| Exercise directions |
Would you return the data exactly as given, except for its pictures?

- - - - -

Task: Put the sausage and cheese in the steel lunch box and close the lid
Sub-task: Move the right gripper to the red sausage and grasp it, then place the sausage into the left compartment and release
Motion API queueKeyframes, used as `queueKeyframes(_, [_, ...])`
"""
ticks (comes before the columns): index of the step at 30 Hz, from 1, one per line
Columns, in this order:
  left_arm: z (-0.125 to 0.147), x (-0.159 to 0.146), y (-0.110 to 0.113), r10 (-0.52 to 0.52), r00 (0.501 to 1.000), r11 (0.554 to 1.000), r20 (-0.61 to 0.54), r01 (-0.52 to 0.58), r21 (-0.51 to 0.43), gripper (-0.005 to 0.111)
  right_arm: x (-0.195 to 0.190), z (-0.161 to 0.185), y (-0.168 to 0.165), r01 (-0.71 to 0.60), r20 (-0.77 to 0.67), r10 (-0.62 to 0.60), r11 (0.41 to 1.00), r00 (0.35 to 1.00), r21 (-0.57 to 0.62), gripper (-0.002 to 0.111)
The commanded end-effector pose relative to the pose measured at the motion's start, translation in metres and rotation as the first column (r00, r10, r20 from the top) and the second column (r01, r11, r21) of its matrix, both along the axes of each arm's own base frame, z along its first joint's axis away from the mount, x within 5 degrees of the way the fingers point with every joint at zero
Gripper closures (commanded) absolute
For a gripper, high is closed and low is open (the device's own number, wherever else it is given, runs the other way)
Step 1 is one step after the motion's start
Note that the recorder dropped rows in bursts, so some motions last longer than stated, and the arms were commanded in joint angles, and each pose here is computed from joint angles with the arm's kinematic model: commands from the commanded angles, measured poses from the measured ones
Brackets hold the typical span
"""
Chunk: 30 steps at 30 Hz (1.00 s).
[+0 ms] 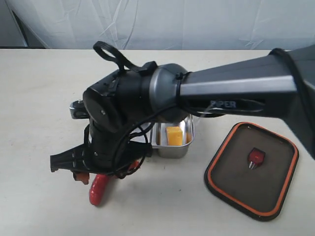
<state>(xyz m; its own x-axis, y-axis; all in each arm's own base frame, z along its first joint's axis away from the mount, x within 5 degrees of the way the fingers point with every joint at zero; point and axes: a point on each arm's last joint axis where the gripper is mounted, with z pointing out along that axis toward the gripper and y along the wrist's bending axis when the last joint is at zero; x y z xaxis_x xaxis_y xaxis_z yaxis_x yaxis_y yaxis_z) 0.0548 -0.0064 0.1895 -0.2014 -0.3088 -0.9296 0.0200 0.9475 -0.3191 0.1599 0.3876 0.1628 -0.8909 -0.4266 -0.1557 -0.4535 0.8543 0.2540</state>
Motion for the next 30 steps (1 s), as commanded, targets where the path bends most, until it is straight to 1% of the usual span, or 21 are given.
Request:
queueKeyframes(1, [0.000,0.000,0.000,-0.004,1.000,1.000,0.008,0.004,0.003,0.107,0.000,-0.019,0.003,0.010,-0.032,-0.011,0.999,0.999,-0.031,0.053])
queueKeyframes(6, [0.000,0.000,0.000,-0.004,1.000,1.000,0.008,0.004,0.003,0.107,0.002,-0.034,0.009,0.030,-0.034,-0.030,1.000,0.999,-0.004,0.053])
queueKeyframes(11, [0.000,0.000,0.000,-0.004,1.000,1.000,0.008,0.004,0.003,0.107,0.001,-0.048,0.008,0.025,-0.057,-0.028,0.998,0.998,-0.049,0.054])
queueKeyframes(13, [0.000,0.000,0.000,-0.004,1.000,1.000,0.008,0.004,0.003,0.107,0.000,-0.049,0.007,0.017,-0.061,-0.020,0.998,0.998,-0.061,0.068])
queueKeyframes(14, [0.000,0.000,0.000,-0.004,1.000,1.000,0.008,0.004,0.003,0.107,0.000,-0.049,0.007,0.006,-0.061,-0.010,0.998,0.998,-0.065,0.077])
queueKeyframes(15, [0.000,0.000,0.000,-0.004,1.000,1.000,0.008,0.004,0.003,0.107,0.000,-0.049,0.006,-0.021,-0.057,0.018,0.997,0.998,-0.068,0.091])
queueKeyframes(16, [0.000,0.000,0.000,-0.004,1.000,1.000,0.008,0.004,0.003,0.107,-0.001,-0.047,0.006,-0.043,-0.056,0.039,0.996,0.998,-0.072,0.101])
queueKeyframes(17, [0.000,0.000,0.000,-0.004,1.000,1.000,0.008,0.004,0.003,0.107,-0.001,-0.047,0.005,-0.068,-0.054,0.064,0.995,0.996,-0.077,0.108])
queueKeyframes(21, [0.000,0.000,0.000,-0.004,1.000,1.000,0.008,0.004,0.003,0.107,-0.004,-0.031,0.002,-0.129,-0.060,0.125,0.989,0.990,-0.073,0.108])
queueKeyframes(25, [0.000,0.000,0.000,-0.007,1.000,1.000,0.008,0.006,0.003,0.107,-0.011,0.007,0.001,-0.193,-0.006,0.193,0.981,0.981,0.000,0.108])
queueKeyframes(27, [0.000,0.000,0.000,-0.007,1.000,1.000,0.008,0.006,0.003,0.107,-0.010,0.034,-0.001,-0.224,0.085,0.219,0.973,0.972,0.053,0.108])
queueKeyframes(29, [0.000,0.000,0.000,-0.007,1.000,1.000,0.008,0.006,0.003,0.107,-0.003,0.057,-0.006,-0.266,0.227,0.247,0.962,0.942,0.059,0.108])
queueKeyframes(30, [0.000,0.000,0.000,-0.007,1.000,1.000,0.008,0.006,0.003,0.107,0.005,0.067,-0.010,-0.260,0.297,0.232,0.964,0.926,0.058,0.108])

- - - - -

| Task response |
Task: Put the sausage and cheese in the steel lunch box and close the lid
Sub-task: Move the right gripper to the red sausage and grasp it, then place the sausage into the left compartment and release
Motion API queueKeyframes, used as `queueKeyframes(_, [_, ...])`
"""
ticks (comes before the columns): index of the step at 30 Hz, from 1, one per line
Columns, in this order:
  left_arm: z (-0.125 to 0.147), x (-0.159 to 0.146), y (-0.110 to 0.113), r10 (-0.52 to 0.52), r00 (0.501 to 1.000), r11 (0.554 to 1.000), r20 (-0.61 to 0.54), r01 (-0.52 to 0.58), r21 (-0.51 to 0.43), gripper (-0.005 to 0.111)
  right_arm: x (-0.195 to 0.190), z (-0.161 to 0.185), y (-0.168 to 0.165), r01 (-0.71 to 0.60), r20 (-0.77 to 0.67), r10 (-0.62 to 0.60), r11 (0.41 to 1.00), r00 (0.35 to 1.00), r21 (-0.57 to 0.62), gripper (-0.002 to 0.111)
The commanded end-effector pose relative to the pose measured at the motion's start, translation in metres and rotation as the first column (r00, r10, r20 from the top) and the second column (r01, r11, r21) of its matrix, both along the axes of each arm's own base frame, z along its first joint's axis away from the mount, x within 5 degrees of the way the fingers point with every joint at zero
Gripper closures (commanded) absolute
For a gripper, high is closed and low is open (the device's own number, wherever else it is given, runs the other way)
Step 1 is one step after the motion's start
Note that the recorder dropped rows in bursts, so some motions last longer than stated, and the arms were commanded in joint angles, and each pose here is computed from joint angles with the arm's kinematic model: commands from the commanded angles, measured poses from the measured ones
Brackets hold the typical span
"""
Chunk: 30 steps at 30 Hz (1.00 s).
[+0 ms] 
<state>(xyz m; its own x-axis, y-axis; all in each arm's own base frame, z along its first joint's axis away from the mount, x within 5 degrees of the way the fingers point with every joint at zero; point and axes: a point on each arm's last joint axis where the gripper is mounted, with z pointing out along that axis toward the gripper and y along the wrist's bending axis when the last joint is at zero; x y z xaxis_x xaxis_y xaxis_z yaxis_x yaxis_y yaxis_z) 0.0548 -0.0064 0.1895 -0.2014 -0.3088 -0.9296 0.0200 0.9475 -0.3191 0.1599 0.3876 0.1628 -0.8909 -0.4266 -0.1557 -0.4535 0.8543 0.2540</state>
Motion for the next 30 steps (1 s), as commanded, targets where the path bends most, until it is straight to 1% of the usual span, or 21 are given.
Request:
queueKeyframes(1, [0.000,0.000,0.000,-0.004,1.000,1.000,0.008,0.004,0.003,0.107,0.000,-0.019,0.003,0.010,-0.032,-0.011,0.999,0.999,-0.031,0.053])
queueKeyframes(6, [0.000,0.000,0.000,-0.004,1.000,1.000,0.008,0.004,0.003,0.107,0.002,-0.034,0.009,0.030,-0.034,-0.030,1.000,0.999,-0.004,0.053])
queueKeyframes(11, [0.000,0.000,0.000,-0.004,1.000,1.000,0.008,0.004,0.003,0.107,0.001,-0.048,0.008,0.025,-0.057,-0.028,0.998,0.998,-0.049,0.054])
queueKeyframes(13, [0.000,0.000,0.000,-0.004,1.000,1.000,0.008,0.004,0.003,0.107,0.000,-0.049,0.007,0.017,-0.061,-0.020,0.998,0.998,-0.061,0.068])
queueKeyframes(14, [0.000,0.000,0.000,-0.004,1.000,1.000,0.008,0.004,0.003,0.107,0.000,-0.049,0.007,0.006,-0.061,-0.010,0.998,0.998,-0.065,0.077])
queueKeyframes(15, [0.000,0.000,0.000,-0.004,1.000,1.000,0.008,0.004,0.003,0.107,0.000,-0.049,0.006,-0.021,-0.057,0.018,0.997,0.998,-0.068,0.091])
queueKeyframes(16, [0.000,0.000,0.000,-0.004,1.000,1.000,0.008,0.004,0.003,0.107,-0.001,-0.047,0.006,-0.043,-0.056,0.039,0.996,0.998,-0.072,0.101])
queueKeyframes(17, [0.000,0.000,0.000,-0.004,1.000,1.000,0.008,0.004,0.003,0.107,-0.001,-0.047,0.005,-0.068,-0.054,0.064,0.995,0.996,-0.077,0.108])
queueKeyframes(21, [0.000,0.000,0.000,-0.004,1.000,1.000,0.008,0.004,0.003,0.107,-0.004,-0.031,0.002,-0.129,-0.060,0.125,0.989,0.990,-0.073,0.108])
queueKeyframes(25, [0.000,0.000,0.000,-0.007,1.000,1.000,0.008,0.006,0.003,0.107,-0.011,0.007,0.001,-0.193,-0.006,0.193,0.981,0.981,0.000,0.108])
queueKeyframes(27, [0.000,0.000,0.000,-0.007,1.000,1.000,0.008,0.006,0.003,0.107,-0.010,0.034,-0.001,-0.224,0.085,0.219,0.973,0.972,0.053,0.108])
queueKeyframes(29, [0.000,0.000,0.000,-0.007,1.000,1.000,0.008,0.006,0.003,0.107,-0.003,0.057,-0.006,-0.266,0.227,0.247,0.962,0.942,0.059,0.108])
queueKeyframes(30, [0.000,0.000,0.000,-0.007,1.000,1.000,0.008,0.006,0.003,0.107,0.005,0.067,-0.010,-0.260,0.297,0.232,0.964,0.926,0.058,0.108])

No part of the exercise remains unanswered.